For Mazlinda Mohd Yunus, 42, the line-dancing classes and performances she participates in as a member of Pink Unity have been invaluable towards helping her develop a positive attitude about her condition.
“Being a part of a group like this shows others, and even ourselves, that we are normal people. Only we can understand and relate to what each other is going through. Our caregivers can of course sympathise with us, but only we can empathise,” says Mazlinda, who is currently still undergoing treatment for breast cancer.
One of the more off-the-wall activities organised by breast cancer support groups would have to be the Pink Challengers, a dragon boat race team by the Breast Cancer Welfare Association Malaysia (BCWA) based in Petaling Jaya, Selangor.
Dragon boat racing for breast cancer survivors is an international movement that began in 1996, thanks to research by Canadian sports medicine physician Dr Don C. McKenzie. His studies showed that dragon boating provided breast cancer survivors with upper body exercise that was safe and reduced the incidence of lymphoedema on the arms (swelling due to removal of lymph nodes during surgery).
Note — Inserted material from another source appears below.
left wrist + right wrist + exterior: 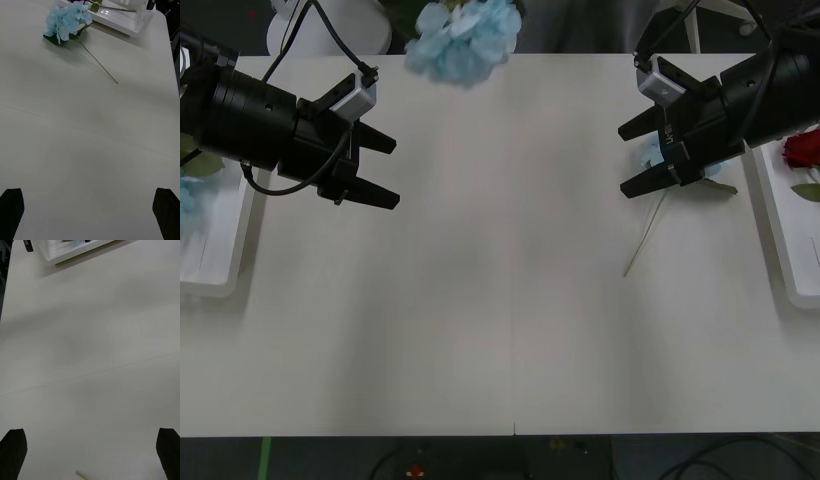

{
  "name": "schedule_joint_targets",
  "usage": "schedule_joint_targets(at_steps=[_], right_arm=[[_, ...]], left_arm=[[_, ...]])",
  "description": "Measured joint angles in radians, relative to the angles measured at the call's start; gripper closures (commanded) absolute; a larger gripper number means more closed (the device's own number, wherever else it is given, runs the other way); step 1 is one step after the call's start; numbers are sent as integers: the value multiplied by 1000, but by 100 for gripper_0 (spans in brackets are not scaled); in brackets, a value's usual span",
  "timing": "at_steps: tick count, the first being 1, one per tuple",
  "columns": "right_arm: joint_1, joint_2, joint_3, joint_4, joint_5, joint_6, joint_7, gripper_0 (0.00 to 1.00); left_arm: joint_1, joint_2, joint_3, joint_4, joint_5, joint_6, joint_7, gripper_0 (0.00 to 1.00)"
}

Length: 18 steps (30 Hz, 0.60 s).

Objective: Put the red flowers into the right box and the blue flowers into the left box

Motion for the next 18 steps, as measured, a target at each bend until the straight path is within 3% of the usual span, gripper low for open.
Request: schedule_joint_targets(at_steps=[6, 11, 18], right_arm=[[0, 0, -43, -27, 41, 26, -87, 0], [0, 0, -44, -53, 96, 30, -618, 0], [-10, 0, -52, -62, 233, 68, -1096, 0]], left_arm=[[0, 0, 0, 0, 0, 0, 0, 0], [0, 0, 0, 0, 0, 0, 0, 0], [0, 0, 0, 0, 0, 0, 0, 0]])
Currently, there about 110 breast cancer survivors’ dragon boat teams worldwide.
BCWA’s interest in starting their own team was piqued when they attended the Penang International Dragon Boat Festival in 2005, where they saw several teams of survivors from abroad. The Pink Challengers team was formed then, and has been regularly taking part in dragon boat competitions since – most recently, the team placed third at last year’s Varsity Boat Race held in Putrajaya.
“When we watched them, we were hooked!” says Margaret Gabriel, 53, a paddler with the Pink Challengers. “It was totally new to most of us, and it can be very difficult, but it is so much fun!”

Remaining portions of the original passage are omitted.